→ **The task**
Out of the material that follows, write out exactly the lines from the line with "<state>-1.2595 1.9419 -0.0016" to the line with "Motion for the", both ends included, and no others.

### Records provided ###

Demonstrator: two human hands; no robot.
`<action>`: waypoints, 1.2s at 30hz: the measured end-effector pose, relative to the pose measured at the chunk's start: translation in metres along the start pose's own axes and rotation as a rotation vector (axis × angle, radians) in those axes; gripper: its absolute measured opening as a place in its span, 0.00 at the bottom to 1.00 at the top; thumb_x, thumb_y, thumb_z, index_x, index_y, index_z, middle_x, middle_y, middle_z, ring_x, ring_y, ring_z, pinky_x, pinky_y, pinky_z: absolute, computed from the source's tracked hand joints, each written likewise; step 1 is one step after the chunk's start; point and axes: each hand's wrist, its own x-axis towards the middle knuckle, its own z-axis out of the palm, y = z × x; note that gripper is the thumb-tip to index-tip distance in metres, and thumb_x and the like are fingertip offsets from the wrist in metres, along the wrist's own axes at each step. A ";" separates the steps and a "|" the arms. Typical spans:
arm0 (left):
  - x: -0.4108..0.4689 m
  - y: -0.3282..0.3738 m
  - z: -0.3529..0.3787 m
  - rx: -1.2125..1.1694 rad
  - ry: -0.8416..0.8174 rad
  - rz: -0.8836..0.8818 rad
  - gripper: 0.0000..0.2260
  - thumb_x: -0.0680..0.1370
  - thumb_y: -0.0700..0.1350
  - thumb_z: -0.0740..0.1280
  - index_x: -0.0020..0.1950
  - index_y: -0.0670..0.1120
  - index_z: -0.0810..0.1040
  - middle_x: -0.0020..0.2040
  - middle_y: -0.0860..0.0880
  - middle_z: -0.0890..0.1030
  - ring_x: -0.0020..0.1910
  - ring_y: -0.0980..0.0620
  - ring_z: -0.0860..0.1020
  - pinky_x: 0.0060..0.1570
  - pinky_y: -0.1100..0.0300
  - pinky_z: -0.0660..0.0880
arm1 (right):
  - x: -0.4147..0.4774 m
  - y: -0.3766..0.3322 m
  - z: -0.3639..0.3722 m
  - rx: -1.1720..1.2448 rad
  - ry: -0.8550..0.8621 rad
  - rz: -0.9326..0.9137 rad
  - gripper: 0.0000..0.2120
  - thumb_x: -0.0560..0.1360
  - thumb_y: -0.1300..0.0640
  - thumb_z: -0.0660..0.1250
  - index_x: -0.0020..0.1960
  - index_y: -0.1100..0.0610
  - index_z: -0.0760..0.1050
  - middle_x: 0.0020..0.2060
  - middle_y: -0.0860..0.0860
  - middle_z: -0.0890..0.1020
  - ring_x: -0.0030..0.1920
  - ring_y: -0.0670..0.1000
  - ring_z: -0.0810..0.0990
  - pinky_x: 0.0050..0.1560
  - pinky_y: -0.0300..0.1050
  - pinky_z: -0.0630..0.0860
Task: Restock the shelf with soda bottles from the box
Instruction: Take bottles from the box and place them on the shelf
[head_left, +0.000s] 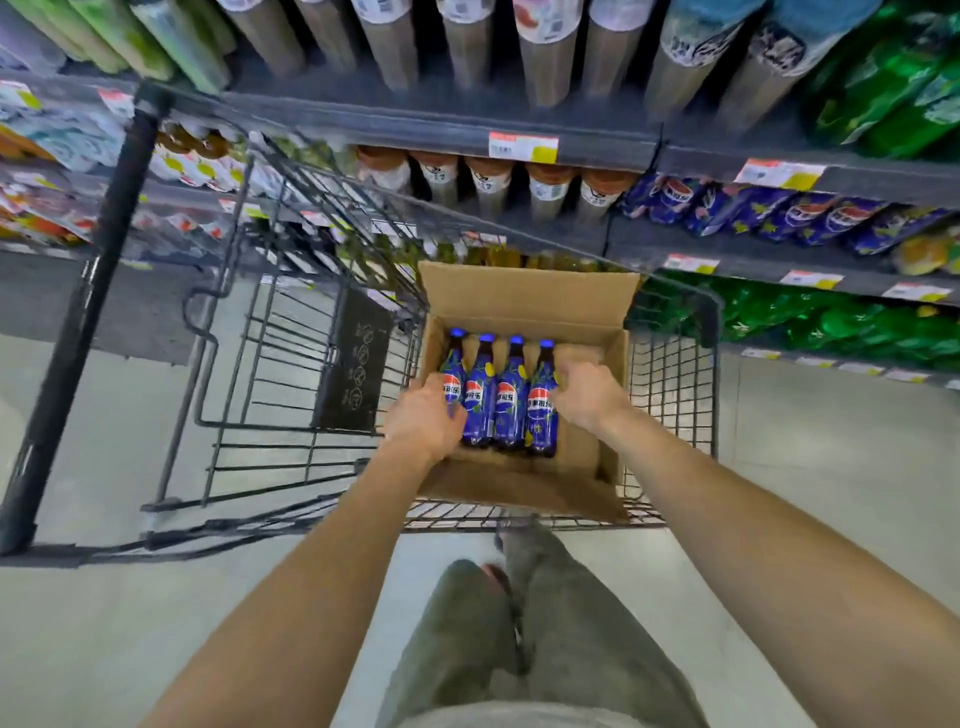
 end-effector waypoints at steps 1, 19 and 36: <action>0.010 0.001 0.004 -0.008 -0.017 -0.012 0.18 0.81 0.53 0.65 0.69 0.48 0.71 0.61 0.43 0.79 0.60 0.40 0.79 0.59 0.46 0.79 | 0.011 0.002 0.000 0.014 -0.011 0.018 0.26 0.81 0.53 0.64 0.78 0.59 0.67 0.70 0.59 0.76 0.69 0.60 0.76 0.70 0.50 0.73; 0.183 0.028 0.150 -0.113 -0.255 0.091 0.30 0.80 0.55 0.69 0.79 0.46 0.65 0.71 0.43 0.76 0.68 0.42 0.76 0.65 0.46 0.76 | 0.192 0.063 0.109 0.345 -0.100 0.369 0.36 0.76 0.47 0.74 0.76 0.59 0.62 0.66 0.60 0.77 0.65 0.61 0.78 0.53 0.44 0.72; 0.214 0.063 0.199 0.152 -0.373 0.048 0.39 0.73 0.57 0.76 0.75 0.40 0.64 0.72 0.40 0.64 0.72 0.39 0.70 0.62 0.46 0.76 | 0.197 0.102 0.143 0.778 0.059 0.405 0.22 0.65 0.57 0.83 0.55 0.58 0.79 0.45 0.51 0.86 0.43 0.49 0.84 0.46 0.47 0.83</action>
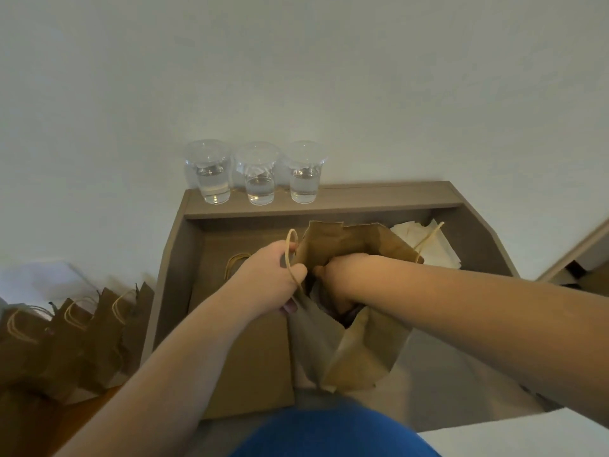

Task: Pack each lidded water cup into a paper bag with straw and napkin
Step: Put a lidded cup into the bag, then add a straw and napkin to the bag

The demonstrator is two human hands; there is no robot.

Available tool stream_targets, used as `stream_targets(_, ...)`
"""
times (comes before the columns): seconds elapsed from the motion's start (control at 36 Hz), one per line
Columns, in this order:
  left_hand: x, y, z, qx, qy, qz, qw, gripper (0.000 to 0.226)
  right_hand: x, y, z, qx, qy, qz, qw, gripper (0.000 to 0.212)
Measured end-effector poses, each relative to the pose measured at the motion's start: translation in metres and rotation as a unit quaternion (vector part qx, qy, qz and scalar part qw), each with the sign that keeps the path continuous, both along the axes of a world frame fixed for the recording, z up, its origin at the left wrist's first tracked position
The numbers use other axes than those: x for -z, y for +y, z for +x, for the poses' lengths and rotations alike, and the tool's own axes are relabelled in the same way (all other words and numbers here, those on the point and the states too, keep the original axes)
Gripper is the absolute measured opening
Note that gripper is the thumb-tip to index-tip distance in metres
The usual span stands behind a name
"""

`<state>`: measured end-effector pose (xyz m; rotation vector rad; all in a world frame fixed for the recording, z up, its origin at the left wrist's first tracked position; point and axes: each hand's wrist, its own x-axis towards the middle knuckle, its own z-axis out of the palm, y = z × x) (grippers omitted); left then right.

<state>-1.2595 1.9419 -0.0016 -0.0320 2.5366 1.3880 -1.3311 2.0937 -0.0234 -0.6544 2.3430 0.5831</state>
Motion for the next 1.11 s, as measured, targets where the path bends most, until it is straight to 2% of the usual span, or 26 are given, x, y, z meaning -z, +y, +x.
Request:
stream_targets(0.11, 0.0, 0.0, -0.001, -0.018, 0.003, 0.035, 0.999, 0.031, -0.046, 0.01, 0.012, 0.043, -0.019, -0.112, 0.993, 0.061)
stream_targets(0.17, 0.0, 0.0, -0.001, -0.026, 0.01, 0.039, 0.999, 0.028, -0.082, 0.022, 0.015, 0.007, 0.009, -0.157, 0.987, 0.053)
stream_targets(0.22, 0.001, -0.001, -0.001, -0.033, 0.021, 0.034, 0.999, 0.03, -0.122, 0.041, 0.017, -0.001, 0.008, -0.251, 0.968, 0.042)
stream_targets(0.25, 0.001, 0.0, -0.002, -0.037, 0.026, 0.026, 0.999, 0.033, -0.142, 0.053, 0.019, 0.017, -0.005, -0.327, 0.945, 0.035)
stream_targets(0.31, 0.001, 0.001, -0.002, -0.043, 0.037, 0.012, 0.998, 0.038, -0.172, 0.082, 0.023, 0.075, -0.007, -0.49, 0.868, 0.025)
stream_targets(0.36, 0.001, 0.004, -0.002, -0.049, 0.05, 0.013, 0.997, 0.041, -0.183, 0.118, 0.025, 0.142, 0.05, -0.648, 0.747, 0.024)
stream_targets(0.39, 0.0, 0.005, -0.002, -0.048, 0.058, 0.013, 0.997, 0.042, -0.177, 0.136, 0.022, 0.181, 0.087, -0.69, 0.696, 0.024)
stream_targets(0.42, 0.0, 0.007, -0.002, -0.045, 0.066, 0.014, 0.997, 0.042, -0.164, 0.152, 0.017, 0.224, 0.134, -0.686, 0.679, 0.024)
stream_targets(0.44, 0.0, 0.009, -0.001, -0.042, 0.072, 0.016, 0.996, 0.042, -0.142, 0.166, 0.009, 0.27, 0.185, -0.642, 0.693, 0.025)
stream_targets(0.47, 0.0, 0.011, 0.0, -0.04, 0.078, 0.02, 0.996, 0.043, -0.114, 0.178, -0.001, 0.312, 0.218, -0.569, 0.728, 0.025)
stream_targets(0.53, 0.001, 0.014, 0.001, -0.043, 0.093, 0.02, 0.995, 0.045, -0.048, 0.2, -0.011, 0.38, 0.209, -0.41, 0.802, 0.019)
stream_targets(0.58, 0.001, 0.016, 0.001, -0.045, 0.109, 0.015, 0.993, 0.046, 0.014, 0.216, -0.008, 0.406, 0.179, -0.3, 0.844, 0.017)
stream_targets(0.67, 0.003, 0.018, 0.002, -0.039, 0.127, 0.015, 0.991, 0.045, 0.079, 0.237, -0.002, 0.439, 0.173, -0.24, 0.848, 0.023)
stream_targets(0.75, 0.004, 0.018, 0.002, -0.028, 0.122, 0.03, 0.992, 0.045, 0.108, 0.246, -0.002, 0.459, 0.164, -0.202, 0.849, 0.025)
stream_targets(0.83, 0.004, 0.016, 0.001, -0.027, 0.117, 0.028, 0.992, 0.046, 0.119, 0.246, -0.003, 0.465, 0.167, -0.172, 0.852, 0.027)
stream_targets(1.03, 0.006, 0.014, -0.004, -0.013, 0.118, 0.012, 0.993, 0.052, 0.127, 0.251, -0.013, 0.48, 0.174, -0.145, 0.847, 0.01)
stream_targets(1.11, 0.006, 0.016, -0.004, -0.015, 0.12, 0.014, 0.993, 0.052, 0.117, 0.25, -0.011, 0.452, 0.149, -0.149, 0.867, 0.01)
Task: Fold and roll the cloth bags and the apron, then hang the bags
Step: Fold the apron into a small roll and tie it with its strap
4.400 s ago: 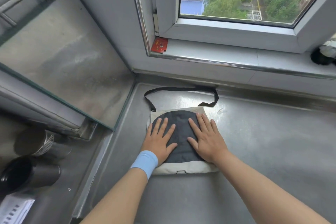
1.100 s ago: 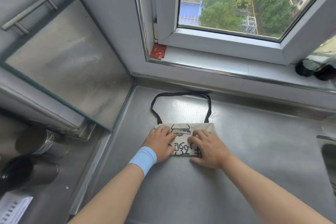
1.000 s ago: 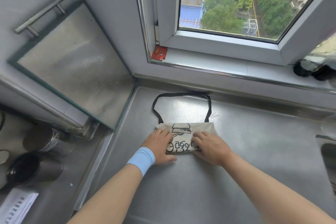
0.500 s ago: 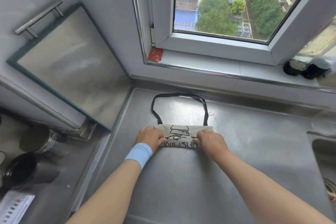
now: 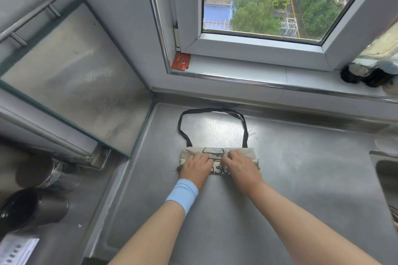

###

→ **Result**
<state>-1.2595 1.9419 -0.0016 -0.0320 2.5366 1.3880 -1.3311 2.0937 -0.0234 -0.6544 2.3430 0.5831</state>
Motion for the next 1.11 s, as measured, targets where the path bends most, until it is straight to 2% of the usual span, or 26 are given, x, y, z meaning -z, +y, +x.

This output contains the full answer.